* [Data extracts]
***

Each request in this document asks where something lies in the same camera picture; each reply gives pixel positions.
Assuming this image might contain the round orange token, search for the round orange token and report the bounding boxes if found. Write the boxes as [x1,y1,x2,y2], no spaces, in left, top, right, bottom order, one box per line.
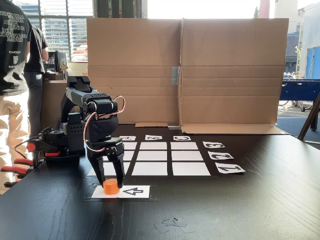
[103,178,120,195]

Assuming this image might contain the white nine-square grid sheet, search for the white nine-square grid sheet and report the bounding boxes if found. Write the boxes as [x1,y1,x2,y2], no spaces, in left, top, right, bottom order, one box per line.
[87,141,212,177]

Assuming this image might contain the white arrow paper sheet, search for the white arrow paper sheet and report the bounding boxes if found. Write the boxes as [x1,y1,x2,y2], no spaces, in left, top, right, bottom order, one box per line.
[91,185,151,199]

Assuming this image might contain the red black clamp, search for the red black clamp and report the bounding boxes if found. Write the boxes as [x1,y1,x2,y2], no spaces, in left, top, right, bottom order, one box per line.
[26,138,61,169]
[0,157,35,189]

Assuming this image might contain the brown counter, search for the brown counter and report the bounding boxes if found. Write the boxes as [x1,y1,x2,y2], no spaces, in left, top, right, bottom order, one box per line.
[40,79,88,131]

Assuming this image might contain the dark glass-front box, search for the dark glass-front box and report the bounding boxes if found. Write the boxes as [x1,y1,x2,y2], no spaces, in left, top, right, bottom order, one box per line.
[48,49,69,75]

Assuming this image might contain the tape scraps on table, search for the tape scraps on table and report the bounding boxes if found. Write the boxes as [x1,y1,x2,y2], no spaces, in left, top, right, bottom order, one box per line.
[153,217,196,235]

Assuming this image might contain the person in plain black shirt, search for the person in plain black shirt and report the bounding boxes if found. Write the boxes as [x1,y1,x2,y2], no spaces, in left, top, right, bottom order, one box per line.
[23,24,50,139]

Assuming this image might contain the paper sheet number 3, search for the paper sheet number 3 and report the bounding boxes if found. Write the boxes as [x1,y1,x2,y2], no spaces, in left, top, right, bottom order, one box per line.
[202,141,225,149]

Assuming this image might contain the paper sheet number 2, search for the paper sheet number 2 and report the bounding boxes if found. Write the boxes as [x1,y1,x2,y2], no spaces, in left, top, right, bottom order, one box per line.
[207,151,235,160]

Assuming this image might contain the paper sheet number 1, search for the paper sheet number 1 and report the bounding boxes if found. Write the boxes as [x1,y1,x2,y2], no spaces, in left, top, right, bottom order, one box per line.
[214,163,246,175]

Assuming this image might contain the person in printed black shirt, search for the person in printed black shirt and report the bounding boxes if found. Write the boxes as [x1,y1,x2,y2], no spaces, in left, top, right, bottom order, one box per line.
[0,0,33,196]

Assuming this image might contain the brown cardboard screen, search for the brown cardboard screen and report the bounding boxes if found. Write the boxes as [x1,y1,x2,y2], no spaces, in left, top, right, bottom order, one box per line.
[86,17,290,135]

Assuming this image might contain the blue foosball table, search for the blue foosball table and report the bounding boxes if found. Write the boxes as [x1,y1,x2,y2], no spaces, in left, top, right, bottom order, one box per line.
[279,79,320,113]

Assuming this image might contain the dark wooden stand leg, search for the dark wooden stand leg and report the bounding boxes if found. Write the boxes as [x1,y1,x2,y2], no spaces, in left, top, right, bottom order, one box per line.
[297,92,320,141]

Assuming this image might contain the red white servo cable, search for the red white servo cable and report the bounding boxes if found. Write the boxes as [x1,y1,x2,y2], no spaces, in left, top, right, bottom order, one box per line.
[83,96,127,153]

***

* [Directions for this task] Once the pictures are set aside, reproduce the records in full and exactly.

* [Response below]
Each request in this document asks where something lies in the same camera picture; each reply gives pixel positions.
Assuming this image might contain the round orange token, search for the round orange token and report the bounding boxes if found. Write the boxes as [x1,y1,x2,y2], no spaces, in left, top, right, bottom order, one box per line.
[103,178,120,195]

Assuming this image might contain the white nine-square grid sheet, search for the white nine-square grid sheet and report the bounding boxes if found. Write the boxes as [x1,y1,x2,y2], no spaces, in left, top, right, bottom order, one box per line.
[87,141,212,177]

Assuming this image might contain the white arrow paper sheet, search for the white arrow paper sheet and report the bounding boxes if found. Write the boxes as [x1,y1,x2,y2], no spaces, in left, top, right, bottom order, one box per line.
[91,185,151,199]

Assuming this image might contain the red black clamp, search for the red black clamp and report the bounding boxes if found. Write the boxes as [x1,y1,x2,y2], no spaces, in left, top, right, bottom order, one box per line.
[26,138,61,169]
[0,157,35,189]

Assuming this image might contain the brown counter, search for the brown counter and report the bounding boxes if found. Write the boxes as [x1,y1,x2,y2], no spaces, in left, top, right, bottom order, one box per line.
[40,79,88,131]

Assuming this image might contain the dark glass-front box, search for the dark glass-front box and report the bounding boxes if found. Write the boxes as [x1,y1,x2,y2], no spaces, in left, top, right, bottom order, one box per line.
[48,49,69,75]

Assuming this image might contain the tape scraps on table, search for the tape scraps on table and report the bounding boxes if found. Write the boxes as [x1,y1,x2,y2], no spaces, in left, top, right, bottom order, one box per line.
[153,217,196,235]

Assuming this image might contain the person in plain black shirt, search for the person in plain black shirt and report the bounding boxes if found. Write the boxes as [x1,y1,x2,y2], no spaces, in left, top, right, bottom order, one box per line.
[23,24,50,139]

Assuming this image might contain the paper sheet number 3, search for the paper sheet number 3 and report the bounding boxes if found. Write the boxes as [x1,y1,x2,y2], no spaces, in left, top, right, bottom order, one box per line.
[202,141,225,149]

Assuming this image might contain the paper sheet number 2, search for the paper sheet number 2 and report the bounding boxes if found. Write the boxes as [x1,y1,x2,y2], no spaces, in left, top, right, bottom order, one box per line.
[207,151,235,160]

Assuming this image might contain the paper sheet number 1, search for the paper sheet number 1 and report the bounding boxes if found. Write the boxes as [x1,y1,x2,y2], no spaces, in left, top, right, bottom order, one box per line.
[214,163,246,175]

Assuming this image might contain the person in printed black shirt, search for the person in printed black shirt and report the bounding boxes if found. Write the boxes as [x1,y1,x2,y2], no spaces, in left, top, right, bottom order, one box per line.
[0,0,33,196]

Assuming this image might contain the brown cardboard screen, search for the brown cardboard screen and report the bounding boxes if found. Write the boxes as [x1,y1,x2,y2], no spaces, in left, top, right, bottom order, one box per line.
[86,17,290,135]

Assuming this image might contain the blue foosball table, search for the blue foosball table and report the bounding boxes if found. Write the boxes as [x1,y1,x2,y2], no spaces, in left, top, right, bottom order, one box per line.
[279,79,320,113]

Assuming this image might contain the dark wooden stand leg, search for the dark wooden stand leg and report the bounding boxes if found. Write the boxes as [x1,y1,x2,y2], no spaces, in left, top, right, bottom order, one box per line.
[297,92,320,141]

Assuming this image might contain the red white servo cable, search for the red white servo cable and report the bounding boxes if found. Write the boxes as [x1,y1,x2,y2], no spaces, in left, top, right, bottom order, one box per line.
[83,96,127,153]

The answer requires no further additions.